* [EXERCISE DESCRIPTION]:
Give the number of lines in the material below that include "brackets", and write nothing else.
--- INPUT DATA Enclosed Below ---
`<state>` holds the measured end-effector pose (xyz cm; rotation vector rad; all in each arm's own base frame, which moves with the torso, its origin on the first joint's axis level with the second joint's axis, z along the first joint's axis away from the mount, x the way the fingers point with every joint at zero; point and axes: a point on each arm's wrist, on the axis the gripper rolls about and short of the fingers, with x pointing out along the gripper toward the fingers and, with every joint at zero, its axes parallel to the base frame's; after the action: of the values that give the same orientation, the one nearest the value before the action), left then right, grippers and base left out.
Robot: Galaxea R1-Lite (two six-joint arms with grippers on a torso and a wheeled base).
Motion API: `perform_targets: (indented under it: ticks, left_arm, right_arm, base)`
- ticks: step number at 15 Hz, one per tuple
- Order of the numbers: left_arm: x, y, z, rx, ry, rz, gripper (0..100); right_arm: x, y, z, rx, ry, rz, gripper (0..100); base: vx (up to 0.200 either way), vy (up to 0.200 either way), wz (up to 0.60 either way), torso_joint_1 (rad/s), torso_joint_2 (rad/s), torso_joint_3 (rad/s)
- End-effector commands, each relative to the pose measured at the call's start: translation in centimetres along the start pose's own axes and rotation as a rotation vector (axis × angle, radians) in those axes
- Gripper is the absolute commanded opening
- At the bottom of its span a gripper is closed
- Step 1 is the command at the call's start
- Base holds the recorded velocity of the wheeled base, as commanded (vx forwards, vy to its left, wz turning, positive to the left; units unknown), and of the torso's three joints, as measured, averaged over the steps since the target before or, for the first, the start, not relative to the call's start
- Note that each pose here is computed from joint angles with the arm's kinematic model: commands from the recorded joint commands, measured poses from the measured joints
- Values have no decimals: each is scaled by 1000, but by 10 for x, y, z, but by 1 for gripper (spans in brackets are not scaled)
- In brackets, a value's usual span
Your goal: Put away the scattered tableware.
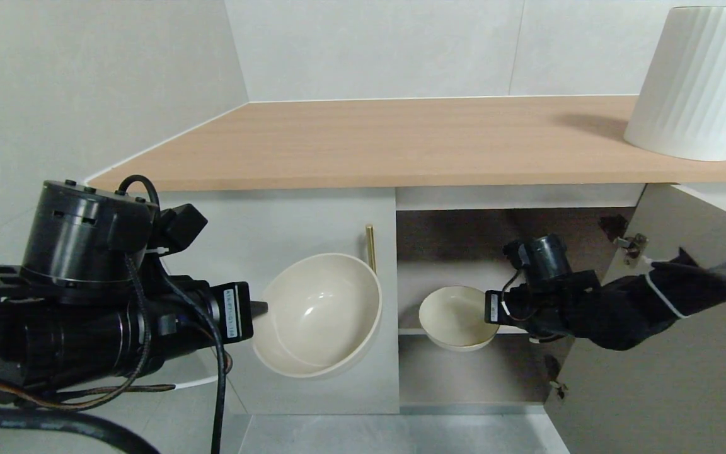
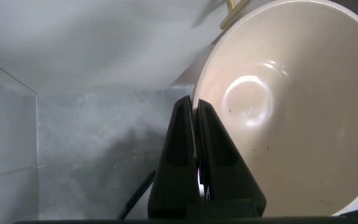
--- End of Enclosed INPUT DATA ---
* [EXERCISE ANSWER]:
2